> _Work task_: Go to the line that includes "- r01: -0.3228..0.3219" and retype it, then every line after it to the end of the data, adding nothing.

> _Exercise data_:
┏━━

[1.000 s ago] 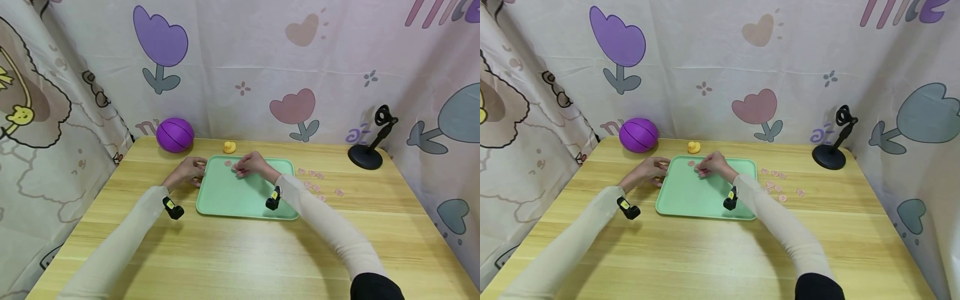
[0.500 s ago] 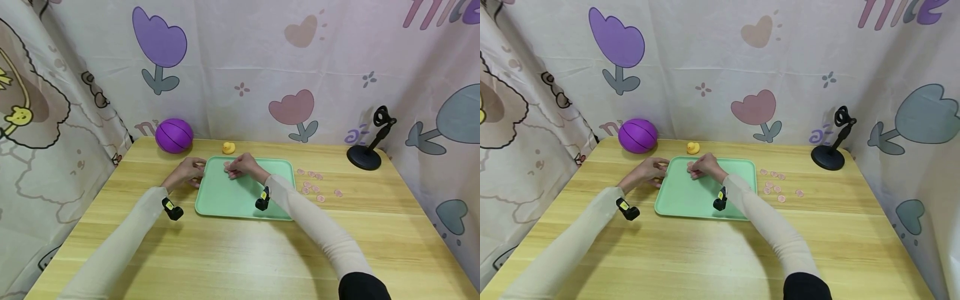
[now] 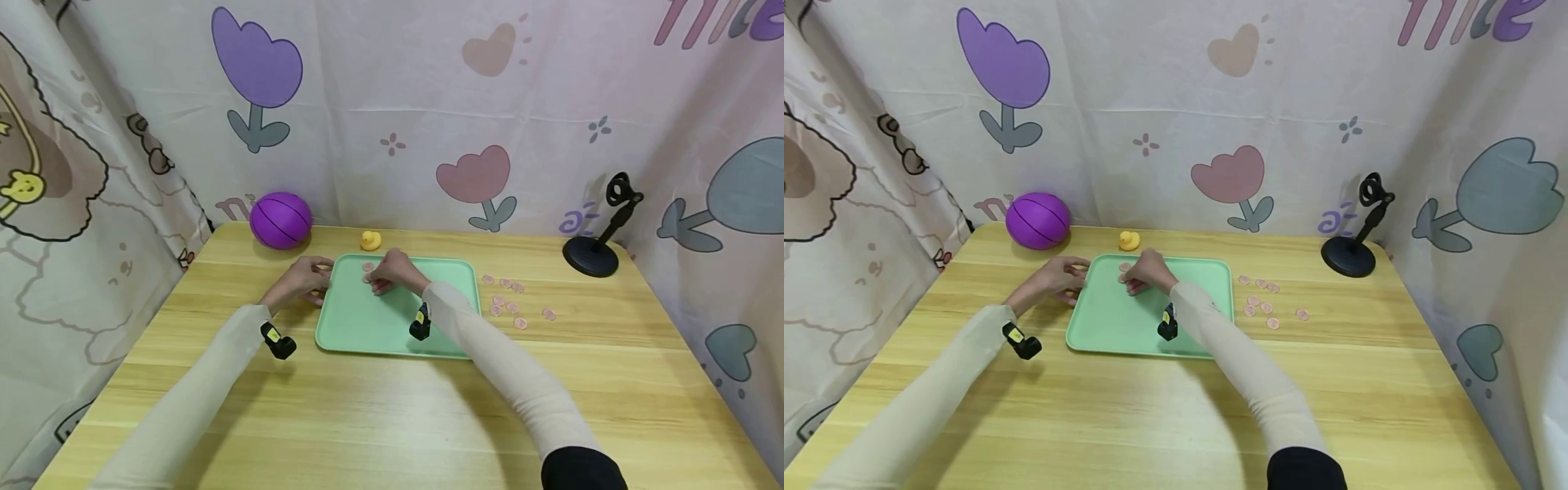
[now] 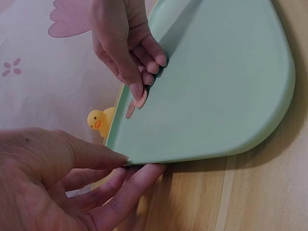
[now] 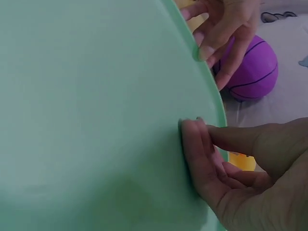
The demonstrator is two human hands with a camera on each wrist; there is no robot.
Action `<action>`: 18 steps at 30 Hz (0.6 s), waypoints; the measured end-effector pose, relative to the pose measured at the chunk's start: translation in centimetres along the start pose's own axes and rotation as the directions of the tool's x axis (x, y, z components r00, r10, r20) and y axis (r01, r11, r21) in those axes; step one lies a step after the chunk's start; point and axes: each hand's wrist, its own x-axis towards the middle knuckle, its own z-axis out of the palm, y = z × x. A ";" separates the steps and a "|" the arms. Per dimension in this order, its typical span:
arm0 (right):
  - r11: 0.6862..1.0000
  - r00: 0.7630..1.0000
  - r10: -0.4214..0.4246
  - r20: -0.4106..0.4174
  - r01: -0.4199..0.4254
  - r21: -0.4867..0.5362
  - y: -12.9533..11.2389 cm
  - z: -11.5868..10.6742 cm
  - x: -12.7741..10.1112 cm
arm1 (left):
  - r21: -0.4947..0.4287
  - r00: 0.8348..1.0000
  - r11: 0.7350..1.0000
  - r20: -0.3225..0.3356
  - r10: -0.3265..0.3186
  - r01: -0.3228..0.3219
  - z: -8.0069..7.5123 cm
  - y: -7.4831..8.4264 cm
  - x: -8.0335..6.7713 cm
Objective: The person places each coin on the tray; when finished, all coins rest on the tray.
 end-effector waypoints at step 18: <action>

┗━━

> _Written answer_:
  - r01: -0.3228..0.3219
  - z: -8.0069..7.5123 cm
  - y: -7.4831..8.4264 cm
  - x: -8.0335..6.7713 cm
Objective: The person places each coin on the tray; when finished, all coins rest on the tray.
 end-effector waypoints at step 18: <action>

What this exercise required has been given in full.